§ **Records to use**
- - - - -

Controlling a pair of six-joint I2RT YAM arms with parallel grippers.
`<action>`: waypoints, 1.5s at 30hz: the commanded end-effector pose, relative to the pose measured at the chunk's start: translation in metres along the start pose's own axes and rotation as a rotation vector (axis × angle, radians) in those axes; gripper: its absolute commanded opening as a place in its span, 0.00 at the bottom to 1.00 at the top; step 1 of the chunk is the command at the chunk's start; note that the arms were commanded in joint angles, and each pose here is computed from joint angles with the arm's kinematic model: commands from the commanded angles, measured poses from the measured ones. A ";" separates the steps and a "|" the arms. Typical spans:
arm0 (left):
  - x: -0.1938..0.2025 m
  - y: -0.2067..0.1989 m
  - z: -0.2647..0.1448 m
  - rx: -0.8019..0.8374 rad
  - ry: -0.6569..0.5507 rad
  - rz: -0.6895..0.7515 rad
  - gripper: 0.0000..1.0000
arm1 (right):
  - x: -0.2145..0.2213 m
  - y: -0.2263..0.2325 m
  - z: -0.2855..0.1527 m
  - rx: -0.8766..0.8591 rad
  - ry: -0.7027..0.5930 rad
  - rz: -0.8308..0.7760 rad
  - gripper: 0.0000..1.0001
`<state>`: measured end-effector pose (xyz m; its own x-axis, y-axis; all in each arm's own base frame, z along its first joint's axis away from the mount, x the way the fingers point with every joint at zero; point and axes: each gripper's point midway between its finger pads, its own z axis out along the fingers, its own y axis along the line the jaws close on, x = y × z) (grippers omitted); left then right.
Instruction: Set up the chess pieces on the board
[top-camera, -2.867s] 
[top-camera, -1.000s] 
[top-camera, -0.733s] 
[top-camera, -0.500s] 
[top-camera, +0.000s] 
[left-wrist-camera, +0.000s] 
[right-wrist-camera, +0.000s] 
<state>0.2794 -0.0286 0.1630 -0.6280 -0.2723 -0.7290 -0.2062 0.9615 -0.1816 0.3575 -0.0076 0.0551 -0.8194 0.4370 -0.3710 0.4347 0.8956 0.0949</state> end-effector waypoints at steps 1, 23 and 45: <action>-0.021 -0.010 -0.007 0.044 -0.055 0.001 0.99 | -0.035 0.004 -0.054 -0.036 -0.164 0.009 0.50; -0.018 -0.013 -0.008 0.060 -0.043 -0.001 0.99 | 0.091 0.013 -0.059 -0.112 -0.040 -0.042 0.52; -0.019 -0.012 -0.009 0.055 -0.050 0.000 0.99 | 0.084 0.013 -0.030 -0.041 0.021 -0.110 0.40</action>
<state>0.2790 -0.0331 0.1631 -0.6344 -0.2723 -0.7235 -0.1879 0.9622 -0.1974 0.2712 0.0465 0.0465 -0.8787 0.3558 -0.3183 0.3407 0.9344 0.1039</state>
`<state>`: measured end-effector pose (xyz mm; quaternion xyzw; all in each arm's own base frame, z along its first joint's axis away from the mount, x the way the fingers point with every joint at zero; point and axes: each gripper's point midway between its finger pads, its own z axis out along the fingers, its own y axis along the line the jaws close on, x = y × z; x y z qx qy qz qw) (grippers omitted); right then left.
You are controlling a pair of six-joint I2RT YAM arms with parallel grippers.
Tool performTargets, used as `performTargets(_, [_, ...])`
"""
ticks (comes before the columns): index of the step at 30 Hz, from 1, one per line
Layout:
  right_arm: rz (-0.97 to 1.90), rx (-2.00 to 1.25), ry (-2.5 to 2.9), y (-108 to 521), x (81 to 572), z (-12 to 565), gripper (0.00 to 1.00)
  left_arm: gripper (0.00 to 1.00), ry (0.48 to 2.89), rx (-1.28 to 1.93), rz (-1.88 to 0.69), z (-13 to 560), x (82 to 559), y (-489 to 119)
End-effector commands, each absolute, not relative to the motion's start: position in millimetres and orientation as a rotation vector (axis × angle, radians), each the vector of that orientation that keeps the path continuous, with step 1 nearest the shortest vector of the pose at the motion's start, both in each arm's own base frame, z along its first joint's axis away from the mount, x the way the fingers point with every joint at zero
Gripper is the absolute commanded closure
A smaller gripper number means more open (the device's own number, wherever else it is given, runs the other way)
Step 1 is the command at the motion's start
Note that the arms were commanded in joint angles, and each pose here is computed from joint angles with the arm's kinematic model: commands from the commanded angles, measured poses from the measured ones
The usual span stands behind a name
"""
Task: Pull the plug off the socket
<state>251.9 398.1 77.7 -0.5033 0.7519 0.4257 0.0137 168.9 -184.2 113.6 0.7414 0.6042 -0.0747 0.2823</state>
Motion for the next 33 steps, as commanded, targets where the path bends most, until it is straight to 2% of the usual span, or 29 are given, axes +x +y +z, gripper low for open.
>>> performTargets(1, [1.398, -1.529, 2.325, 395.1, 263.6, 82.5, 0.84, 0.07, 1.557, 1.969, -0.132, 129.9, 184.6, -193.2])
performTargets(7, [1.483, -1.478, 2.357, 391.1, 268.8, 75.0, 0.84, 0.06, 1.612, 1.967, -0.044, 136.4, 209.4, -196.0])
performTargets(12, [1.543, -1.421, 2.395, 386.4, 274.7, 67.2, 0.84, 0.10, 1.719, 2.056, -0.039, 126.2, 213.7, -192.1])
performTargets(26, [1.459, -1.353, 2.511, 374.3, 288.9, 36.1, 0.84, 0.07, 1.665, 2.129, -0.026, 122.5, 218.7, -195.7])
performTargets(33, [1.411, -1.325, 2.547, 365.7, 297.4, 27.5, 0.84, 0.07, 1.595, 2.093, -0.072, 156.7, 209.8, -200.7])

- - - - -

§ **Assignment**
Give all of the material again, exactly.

§ **Task output**
Controlling a pair of six-joint I2RT YAM arms with parallel grippers.
`<action>`: waypoints, 1.5s at 30hz: the commanded end-effector pose, relative to the pose measured at the chunk's start: translation in metres along the start pose's own axes and rotation as a rotation vector (axis × angle, radians) in those axes; gripper: its absolute commanded opening as a place in its span, 0.00 at the bottom to 1.00 at the top; step 1 of the chunk is the command at the chunk's start; note that the arms were commanded in joint angles, and each pose here is computed from joint angles with the arm's kinematic model: commands from the commanded angles, measured poses from the measured ones. A ";" separates the steps and a "|" the arms. Typical spans:
arm0 (left):
  - x: -0.1938..0.2025 m
  - y: -0.2067..0.1989 m
  - z: -0.2647..0.1448 m
  - rx: -0.8019..0.8374 rad
  - ry: -0.6569..0.5507 rad
  - rz: -0.6895..0.7515 rad
  - gripper: 0.0000..1.0000
arm1 (right):
  - x: -0.2145..0.2213 m
  - y: -0.2263..0.2325 m
  - z: -0.2855..0.1527 m
  - rx: -0.8766..0.8591 rad
  - ry: -0.7027..0.5930 rad
  - rz: -0.8308..0.7760 rad
  - gripper: 0.0000..1.0001
`<state>`: measured end-effector pose (xyz m; its own x-axis, y-axis; all in each arm's own base frame, z along its first joint's axis away from the mount, x the way the fingers point with every joint at zero; point and axes: each gripper's point midway between its finger pads, its own z axis out along the fingers, its own y axis along the line the jaws close on, x = y × z) (grippers omitted); left then right.
Instruction: Set up the chess pieces on the board
[top-camera, -2.867s] 
[top-camera, -1.000s] 
[top-camera, -0.733s] 
[top-camera, -0.500s] 
[top-camera, +0.000s] 
[left-wrist-camera, +0.000s] 
[right-wrist-camera, +0.000s] 
<state>0.2794 -0.0286 0.1630 -0.6280 -0.2723 -0.7290 -0.2062 0.9615 -0.1816 0.3575 -0.0076 0.0551 -0.8194 0.4370 -0.3710 0.4347 0.8956 0.0949</state> end-effector waypoints at steps 1, 23 and 45: <action>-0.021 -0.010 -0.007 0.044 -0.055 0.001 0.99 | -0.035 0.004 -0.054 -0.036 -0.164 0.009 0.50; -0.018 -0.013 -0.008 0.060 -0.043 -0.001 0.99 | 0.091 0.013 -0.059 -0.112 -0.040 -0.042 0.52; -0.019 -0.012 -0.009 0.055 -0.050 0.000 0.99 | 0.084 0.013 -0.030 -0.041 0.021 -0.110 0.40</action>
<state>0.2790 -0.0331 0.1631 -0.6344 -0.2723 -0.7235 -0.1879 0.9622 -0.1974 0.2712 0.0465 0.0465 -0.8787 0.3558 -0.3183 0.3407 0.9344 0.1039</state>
`<state>`: measured end-effector pose (xyz mm; quaternion xyzw; all in each arm's own base frame, z along its first joint's axis away from the mount, x the way the fingers point with every joint at zero; point and axes: each gripper's point midway between its finger pads, its own z axis out along the fingers, its own y axis along the line the jaws close on, x = y × z; x y z qx qy qz qw) (grippers omitted); right then left.
You are controlling a pair of six-joint I2RT YAM arms with parallel grippers.
Tool performTargets, used as `performTargets(_, [_, ...])`
"""
ticks (comes before the columns): index of the step at 30 Hz, from 1, one per line
Layout:
  right_arm: rz (-0.97 to 1.90), rx (-2.00 to 1.25), ry (-2.5 to 2.9), y (-108 to 521), x (81 to 572), z (-12 to 565), gripper (0.00 to 1.00)
  left_arm: gripper (0.00 to 1.00), ry (0.48 to 2.89), rx (-1.28 to 1.93), rz (-1.88 to 0.69), z (-13 to 560), x (82 to 559), y (-489 to 119)
End-effector commands, each absolute, not relative to the motion's start: position in millimetres and orientation as a rotation vector (axis × angle, radians), each the vector of that orientation that keeps the path continuous, with step 1 nearest the shortest vector of the pose at the motion's start, both in each arm's own base frame, z along its first joint's axis away from the mount, x the way the fingers point with every joint at zero
Gripper is the absolute commanded closure
A smaller gripper number means more open (the device's own number, wherever else it is given, runs the other way)
Step 1 is the command at the motion's start
Note that the arms were commanded in joint angles, and each pose here is computed from joint angles with the arm's kinematic model: commands from the commanded angles, measured poses from the measured ones
The usual span stands behind a name
"""
Task: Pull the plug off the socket
<state>251.9 398.1 77.7 -0.5033 0.7519 0.4257 0.0137 168.9 -184.2 113.6 0.7414 0.6042 -0.0747 0.2823</state>
Motion for the next 33 steps, as commanded, targets where the path bends most, until it is straight to 2% of the usual span, or 29 are given, axes +x +y +z, gripper low for open.
>>> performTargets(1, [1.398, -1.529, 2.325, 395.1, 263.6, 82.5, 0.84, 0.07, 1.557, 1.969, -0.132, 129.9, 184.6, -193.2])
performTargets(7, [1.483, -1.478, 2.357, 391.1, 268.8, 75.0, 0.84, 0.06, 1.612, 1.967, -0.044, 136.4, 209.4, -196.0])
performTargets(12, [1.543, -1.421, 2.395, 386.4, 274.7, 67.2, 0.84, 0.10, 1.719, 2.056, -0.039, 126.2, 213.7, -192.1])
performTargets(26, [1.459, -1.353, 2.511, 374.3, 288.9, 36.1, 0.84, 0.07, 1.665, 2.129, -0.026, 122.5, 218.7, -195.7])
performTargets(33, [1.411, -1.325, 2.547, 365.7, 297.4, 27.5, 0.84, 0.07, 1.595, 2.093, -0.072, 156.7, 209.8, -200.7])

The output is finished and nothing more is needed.